これってまさにアフターインターネットの世界で、作家も素人の狭間もなくオープンに翻訳や模倣、異なるバリエーションの生成が行われている状況そのもので、ここから無縁のアート作品も、商品もあり得ないはずです。
それが無縁に思えるとしたら、社会に対して自分たちの領域を守りたくて門徒を閉ざした人たちだけではないでしょうか?
そして、この開かれた世界で翻訳や吹き替えが日々怒っていることを踏まえると、なぜ創造の過程をオープンにすると「バリエーションや選択の幅が増えて、イノベーションが加速する」かもわかってくるはずです。それはたくさんの人びとが自由な立場で参加するオープンな創造的な空間で、繰り返しの翻訳や吹き替えでアイデアが展開していくブレインストーミングのようなものなのですから。
ブリオーはさらにこう続けています。
アーティストは「旅する人」になる。それはオルターモダンの時代の旅人のモデルとなる。記号と形式の間の彼の軌跡は、現代的な運動、旅、横断の体験の証言となる。この進化は制作方法の変化にあらわれる。新しい形式が出現しつつある。空間と時間の両方に引かれた線によって、到達点ではなく軌跡を具現化する、旅という形式。凝固した空間-時間ではなく、放浪の過程を表現する形式。
到達点ではなく、放浪の過程を表現した軌跡。まさにモノから体験へという現在の変化そのものです。
そして、僕はこういうことを考えると、やはりマクルーハンが『グーテンベルクの銀河系―活字人間の形成』で「印刷以前の執筆活動はオリジナルな行為というよりも、モザイクの作製であった」と書いていたことを思い起こします。

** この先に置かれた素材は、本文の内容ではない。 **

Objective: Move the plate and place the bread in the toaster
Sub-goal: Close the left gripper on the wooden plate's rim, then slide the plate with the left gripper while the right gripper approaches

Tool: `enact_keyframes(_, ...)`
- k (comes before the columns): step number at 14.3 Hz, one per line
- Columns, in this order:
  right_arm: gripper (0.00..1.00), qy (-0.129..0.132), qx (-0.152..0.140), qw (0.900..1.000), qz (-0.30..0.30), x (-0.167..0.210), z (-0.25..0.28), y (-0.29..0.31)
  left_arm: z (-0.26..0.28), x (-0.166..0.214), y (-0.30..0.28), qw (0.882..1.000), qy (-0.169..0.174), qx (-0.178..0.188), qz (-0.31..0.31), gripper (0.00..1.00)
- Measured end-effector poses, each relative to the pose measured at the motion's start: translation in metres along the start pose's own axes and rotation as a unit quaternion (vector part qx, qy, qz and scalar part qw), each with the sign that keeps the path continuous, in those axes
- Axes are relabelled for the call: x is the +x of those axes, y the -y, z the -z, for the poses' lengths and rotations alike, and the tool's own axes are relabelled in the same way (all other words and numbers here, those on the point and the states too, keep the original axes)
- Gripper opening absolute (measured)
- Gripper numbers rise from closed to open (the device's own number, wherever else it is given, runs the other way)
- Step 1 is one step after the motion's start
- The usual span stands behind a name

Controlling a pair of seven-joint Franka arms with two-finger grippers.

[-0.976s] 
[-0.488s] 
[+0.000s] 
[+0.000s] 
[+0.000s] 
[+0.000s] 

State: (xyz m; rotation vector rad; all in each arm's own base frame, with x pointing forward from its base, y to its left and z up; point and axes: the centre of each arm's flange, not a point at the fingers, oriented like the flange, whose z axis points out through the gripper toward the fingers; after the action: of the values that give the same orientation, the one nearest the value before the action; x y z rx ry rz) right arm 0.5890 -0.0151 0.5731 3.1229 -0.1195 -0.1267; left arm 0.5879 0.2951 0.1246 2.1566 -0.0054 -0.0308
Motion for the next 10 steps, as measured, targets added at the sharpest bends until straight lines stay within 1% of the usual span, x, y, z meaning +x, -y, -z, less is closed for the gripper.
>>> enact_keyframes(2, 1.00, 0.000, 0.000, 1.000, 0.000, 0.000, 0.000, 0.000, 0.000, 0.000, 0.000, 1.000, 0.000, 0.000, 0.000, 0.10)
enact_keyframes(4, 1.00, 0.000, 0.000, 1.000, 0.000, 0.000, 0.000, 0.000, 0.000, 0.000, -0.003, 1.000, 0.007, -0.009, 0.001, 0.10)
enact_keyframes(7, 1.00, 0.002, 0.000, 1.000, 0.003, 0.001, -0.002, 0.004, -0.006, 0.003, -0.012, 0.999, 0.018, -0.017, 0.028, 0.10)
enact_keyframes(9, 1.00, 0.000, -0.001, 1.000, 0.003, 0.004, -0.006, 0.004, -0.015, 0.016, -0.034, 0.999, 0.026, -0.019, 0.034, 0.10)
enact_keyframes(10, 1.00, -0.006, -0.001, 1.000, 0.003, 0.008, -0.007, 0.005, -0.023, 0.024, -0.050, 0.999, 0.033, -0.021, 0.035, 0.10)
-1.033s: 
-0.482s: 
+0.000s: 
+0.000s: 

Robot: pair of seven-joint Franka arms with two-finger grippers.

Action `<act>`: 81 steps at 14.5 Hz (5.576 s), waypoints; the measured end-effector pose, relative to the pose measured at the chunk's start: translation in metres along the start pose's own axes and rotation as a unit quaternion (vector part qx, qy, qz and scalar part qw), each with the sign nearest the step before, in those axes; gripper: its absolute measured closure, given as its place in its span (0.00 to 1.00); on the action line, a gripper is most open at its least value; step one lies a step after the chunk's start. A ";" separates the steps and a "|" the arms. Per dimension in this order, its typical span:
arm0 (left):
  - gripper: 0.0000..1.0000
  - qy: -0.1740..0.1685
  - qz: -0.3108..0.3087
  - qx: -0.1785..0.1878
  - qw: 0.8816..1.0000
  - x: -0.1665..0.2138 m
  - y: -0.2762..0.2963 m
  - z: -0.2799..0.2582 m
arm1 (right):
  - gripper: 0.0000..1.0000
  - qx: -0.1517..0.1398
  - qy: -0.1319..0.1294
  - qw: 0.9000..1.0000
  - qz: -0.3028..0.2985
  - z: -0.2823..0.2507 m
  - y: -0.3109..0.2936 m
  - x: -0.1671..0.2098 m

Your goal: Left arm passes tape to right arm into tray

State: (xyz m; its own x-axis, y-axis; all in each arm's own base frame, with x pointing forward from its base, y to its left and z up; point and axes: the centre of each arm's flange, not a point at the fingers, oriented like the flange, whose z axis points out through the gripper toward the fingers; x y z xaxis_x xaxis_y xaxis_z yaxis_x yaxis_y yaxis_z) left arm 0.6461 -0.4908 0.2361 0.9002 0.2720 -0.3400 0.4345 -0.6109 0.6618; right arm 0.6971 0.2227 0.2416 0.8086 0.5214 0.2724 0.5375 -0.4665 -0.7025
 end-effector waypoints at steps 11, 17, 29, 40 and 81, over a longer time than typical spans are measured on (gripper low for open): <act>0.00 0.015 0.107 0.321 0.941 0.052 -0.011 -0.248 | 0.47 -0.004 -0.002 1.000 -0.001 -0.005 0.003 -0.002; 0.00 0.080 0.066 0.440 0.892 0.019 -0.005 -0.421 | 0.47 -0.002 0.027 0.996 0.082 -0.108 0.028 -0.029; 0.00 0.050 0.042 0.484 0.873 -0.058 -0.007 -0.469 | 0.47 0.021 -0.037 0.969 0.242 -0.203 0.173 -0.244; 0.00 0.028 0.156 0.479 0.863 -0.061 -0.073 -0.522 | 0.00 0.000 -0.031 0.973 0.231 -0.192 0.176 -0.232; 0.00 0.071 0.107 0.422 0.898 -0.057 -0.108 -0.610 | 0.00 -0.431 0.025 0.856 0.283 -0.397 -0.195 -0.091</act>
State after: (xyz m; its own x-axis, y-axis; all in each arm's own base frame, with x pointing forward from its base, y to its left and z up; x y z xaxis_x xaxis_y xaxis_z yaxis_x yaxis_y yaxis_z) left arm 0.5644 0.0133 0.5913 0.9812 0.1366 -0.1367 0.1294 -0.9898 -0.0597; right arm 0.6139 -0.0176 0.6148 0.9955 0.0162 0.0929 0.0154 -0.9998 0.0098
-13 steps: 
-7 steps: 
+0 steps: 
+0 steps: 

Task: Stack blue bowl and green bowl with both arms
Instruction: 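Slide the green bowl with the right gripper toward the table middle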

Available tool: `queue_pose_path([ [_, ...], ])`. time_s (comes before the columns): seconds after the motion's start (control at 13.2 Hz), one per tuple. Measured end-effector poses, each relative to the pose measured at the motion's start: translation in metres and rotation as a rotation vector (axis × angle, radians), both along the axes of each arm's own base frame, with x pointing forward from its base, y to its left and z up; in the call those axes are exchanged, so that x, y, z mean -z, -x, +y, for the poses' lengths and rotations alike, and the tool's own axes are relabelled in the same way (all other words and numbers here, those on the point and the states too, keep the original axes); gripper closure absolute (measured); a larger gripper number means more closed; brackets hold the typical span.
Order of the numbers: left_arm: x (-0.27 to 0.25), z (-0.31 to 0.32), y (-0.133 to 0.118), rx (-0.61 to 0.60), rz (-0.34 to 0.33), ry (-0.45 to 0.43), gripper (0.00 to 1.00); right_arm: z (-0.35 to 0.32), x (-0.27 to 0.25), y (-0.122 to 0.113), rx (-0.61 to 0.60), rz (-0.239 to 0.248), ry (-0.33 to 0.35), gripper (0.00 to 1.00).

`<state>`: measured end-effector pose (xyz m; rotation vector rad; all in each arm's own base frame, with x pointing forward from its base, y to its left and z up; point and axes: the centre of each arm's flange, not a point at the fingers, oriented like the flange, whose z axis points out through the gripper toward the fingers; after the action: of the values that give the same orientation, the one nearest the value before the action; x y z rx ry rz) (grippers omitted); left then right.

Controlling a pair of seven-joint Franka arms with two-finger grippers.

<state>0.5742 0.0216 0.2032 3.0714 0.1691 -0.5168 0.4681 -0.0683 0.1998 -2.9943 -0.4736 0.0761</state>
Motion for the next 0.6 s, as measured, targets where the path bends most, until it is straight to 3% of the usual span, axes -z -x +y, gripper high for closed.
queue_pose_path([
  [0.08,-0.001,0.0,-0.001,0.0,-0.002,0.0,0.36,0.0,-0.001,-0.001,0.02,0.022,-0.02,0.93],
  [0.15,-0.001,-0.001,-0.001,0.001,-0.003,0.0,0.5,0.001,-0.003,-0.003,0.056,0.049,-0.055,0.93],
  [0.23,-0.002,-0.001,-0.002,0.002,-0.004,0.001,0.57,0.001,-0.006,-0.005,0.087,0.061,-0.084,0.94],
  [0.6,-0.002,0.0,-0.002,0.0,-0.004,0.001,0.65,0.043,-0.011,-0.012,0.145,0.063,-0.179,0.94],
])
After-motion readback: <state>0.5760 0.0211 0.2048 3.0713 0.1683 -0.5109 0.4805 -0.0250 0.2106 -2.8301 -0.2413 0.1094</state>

不思議なことだが、著者であるとか、偽作の問題にひとびとが関心を持ちはじめるのは、消費者中心の文化なのである。写本文化は製作者中心の文化、つまりほとんど完全な手作り文化であるといってよかった。そして、扱っている事実がどこから由来したかということよりも、それ自体として目的にかなっているかどうか、役立つかどうかが問題にされた。マーシャル・マクルーハン『グーテンベルクの銀河系―活字人間の形成』
いまのオープン化の流れは、まさにアートの世界でも、ビジネスの世界でも、ここでマクルーハンが言及しているような近代資本主義以前の中世までの様相に似たところがあるのではないかと思います(このあたりの話は「おしゃべり化する社会のなかで、UIのデザインは人間が離れた場所から目を向けるグラフィカルな視覚重視のものから、人が内部に参加する形でそれを体験する建築的なものへと移行する」を参照)。
それは消費者がつくる現場から切り離された消費社会ではなく、話題の『MAKERS』でも描かれるような消費と生産が垣根なくつながるような社会へとシフトしていくでしょう。
ただし、喜んでばかりはいられないはずです。そのとき、僕らはどうやって自分たちの経済を成立させるかという課題が残るからです。
そうしたことを考えるのに、いまアートというのはとてもよいテーマであるように感じるのです。
これからもこのあたりをすこし掘り下げていきたいなと思います。